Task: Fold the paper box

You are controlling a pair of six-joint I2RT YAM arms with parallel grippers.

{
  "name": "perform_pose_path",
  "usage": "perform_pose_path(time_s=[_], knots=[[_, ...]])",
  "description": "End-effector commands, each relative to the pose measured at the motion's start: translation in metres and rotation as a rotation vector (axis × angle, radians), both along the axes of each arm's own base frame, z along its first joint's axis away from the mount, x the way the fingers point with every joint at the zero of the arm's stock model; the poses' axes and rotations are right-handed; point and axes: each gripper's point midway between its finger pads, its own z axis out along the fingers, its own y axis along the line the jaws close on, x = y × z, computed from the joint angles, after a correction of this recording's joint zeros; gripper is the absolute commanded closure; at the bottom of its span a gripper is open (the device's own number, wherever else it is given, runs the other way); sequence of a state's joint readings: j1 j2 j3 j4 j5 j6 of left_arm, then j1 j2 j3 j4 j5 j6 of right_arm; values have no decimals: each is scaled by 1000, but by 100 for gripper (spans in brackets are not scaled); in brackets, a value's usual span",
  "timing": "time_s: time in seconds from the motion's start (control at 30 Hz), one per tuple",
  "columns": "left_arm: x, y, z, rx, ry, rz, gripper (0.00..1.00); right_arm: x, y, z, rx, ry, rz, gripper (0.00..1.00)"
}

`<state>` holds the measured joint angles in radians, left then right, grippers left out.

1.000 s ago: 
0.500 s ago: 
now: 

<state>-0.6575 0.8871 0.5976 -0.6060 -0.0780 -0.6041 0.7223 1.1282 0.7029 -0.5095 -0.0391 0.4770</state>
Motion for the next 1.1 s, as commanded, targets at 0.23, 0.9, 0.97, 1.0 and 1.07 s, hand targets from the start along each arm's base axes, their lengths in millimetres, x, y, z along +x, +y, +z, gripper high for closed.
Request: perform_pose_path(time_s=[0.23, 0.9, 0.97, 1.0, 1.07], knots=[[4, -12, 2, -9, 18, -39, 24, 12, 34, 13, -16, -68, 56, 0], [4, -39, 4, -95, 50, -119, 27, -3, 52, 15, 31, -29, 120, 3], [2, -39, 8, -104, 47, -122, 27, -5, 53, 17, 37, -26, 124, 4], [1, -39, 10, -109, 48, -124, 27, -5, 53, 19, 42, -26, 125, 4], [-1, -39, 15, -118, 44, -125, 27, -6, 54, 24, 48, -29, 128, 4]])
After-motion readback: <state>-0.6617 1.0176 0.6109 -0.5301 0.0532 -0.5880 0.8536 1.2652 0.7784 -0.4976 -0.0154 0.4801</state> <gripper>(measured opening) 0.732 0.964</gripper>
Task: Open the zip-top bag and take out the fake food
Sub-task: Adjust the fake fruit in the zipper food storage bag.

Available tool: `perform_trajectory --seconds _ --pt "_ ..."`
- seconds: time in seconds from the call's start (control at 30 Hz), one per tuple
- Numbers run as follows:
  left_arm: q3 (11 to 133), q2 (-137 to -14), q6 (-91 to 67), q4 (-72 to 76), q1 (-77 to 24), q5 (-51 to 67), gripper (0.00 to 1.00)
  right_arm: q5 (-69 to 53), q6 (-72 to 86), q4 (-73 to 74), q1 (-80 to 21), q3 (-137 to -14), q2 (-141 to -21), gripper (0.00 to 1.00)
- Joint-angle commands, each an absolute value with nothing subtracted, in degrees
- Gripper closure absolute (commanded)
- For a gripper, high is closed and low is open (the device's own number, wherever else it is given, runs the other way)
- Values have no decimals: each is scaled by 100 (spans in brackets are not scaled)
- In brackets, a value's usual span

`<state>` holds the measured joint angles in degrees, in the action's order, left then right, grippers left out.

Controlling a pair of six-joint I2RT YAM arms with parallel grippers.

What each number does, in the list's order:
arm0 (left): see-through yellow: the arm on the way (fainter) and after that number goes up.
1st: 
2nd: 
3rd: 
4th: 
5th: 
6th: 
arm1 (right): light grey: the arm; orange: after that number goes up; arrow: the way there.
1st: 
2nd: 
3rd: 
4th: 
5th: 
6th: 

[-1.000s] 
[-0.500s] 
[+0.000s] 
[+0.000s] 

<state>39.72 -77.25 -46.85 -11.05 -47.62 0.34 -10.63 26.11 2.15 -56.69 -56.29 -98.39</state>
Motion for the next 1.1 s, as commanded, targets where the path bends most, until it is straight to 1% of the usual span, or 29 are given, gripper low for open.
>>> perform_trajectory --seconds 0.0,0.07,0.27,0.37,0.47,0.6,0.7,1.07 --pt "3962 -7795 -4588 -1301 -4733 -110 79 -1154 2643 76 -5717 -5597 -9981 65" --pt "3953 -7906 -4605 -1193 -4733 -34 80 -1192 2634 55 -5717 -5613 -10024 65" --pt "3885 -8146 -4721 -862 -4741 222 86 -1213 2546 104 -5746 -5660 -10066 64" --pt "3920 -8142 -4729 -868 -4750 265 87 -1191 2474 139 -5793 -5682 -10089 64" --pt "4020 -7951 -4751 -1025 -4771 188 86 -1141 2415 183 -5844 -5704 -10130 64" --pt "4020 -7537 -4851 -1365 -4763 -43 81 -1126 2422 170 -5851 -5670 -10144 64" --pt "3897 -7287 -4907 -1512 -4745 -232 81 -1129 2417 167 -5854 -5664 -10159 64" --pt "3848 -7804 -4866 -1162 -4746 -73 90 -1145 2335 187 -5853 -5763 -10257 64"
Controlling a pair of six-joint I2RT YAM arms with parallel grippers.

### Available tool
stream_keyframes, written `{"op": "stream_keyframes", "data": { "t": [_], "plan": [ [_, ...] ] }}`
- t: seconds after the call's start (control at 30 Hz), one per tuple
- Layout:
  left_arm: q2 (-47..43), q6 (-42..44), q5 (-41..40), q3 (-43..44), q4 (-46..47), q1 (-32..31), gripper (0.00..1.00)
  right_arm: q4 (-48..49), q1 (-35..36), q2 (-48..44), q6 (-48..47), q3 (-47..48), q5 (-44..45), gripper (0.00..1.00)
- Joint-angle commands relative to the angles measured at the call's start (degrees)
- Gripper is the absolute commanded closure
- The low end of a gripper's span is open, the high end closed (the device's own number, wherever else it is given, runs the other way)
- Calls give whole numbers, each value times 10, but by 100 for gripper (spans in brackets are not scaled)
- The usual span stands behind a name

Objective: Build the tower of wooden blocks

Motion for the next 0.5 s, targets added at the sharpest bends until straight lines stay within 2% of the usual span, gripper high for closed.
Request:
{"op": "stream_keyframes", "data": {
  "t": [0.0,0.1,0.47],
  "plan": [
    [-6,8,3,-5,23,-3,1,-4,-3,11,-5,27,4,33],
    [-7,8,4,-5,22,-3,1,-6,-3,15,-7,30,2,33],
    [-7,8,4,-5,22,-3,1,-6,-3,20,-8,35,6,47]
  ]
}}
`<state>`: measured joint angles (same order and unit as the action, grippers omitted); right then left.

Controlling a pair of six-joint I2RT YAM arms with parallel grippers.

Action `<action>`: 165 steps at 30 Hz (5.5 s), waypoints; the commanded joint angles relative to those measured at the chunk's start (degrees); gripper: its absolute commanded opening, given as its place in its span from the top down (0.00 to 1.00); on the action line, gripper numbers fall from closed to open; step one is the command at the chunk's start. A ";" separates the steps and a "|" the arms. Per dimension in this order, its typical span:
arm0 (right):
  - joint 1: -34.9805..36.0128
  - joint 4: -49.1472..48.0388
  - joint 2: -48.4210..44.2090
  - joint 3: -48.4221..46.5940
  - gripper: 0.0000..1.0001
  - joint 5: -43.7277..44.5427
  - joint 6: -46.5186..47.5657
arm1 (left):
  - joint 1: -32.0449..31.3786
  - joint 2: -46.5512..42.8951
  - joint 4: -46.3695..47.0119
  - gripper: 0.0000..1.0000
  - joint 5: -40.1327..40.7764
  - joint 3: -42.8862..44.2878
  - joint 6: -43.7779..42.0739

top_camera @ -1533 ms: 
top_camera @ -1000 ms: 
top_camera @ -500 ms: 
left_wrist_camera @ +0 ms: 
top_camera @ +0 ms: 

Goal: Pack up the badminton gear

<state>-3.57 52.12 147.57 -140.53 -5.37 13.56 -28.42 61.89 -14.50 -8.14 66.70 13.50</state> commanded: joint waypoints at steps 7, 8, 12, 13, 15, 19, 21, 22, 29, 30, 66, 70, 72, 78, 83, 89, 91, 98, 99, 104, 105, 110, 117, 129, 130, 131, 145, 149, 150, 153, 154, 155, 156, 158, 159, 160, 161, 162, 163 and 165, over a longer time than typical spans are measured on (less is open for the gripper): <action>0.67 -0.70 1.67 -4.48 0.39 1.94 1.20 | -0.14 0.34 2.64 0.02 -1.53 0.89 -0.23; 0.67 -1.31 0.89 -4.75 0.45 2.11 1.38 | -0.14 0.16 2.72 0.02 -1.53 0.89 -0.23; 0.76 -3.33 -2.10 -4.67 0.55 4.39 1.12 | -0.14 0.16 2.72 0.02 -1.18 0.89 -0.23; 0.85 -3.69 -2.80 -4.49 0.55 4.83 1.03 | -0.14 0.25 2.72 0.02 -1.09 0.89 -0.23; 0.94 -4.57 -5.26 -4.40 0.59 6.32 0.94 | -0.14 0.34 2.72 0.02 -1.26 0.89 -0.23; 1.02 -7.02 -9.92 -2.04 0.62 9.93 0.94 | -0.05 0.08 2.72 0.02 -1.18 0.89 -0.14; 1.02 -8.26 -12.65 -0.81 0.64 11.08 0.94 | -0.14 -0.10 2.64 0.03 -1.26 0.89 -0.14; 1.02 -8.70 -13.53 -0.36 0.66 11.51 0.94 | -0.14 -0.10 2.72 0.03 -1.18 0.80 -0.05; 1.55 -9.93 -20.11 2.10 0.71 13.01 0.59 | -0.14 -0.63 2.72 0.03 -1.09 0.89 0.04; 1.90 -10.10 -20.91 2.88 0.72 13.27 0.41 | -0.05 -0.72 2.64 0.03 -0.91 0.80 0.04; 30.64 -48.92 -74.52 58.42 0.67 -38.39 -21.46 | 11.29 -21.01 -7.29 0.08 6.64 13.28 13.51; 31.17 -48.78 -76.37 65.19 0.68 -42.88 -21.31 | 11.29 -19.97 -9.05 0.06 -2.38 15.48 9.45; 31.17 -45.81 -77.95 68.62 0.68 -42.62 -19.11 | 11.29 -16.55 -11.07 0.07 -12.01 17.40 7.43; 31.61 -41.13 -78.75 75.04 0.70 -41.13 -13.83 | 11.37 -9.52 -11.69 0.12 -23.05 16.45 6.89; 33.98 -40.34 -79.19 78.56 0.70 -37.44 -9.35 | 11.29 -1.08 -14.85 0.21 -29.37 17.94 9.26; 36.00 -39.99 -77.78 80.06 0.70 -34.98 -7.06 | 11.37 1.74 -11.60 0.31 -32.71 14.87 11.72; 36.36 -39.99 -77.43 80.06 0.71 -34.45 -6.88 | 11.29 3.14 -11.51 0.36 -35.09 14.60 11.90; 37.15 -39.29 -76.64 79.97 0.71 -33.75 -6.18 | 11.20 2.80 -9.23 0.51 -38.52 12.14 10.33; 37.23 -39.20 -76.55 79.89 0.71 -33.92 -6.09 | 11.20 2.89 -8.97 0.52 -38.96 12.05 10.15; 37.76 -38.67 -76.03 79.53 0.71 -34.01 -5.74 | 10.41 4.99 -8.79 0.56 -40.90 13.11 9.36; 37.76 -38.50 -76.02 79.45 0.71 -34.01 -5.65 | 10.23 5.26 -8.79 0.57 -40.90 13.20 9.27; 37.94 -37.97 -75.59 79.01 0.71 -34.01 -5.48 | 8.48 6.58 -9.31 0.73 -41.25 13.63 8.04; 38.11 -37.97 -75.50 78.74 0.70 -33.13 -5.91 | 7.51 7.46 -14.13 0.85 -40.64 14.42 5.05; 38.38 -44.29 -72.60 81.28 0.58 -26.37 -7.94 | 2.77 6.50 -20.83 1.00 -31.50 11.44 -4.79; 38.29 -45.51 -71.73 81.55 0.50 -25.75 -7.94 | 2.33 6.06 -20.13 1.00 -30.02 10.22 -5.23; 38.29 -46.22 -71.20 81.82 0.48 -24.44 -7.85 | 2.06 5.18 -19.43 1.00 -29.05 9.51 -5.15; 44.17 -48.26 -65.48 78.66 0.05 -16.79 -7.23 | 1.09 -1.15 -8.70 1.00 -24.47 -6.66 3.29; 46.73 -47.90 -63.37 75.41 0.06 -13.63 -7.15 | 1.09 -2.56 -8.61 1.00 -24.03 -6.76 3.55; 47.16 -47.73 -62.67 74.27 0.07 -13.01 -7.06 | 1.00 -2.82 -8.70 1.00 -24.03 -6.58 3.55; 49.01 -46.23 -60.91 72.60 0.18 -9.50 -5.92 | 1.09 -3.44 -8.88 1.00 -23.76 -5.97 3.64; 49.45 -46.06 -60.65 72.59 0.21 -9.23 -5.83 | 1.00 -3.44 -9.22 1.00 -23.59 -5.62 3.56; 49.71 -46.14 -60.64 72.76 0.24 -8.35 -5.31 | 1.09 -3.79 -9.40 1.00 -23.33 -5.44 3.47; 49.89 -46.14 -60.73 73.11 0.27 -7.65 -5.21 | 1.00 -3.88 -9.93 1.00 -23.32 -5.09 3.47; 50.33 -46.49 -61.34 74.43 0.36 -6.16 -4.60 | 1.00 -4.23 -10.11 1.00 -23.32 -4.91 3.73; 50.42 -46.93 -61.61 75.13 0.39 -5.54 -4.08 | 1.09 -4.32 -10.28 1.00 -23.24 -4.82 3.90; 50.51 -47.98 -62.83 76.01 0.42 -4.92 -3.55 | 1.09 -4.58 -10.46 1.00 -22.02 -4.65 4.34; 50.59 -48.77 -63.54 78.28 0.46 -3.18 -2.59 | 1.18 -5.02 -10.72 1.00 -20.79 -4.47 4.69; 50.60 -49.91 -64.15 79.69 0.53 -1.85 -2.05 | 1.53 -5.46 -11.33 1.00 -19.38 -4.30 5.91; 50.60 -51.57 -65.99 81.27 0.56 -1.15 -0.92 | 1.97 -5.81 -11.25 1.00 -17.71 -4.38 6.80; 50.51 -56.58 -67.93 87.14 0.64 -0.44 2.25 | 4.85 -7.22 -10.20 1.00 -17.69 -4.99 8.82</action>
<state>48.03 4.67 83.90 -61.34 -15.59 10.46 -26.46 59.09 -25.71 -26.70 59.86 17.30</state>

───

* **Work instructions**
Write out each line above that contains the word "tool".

* **Response area**
Available tool: `perform_trajectory --seconds _ --pt "_ ..."`
### Available tool

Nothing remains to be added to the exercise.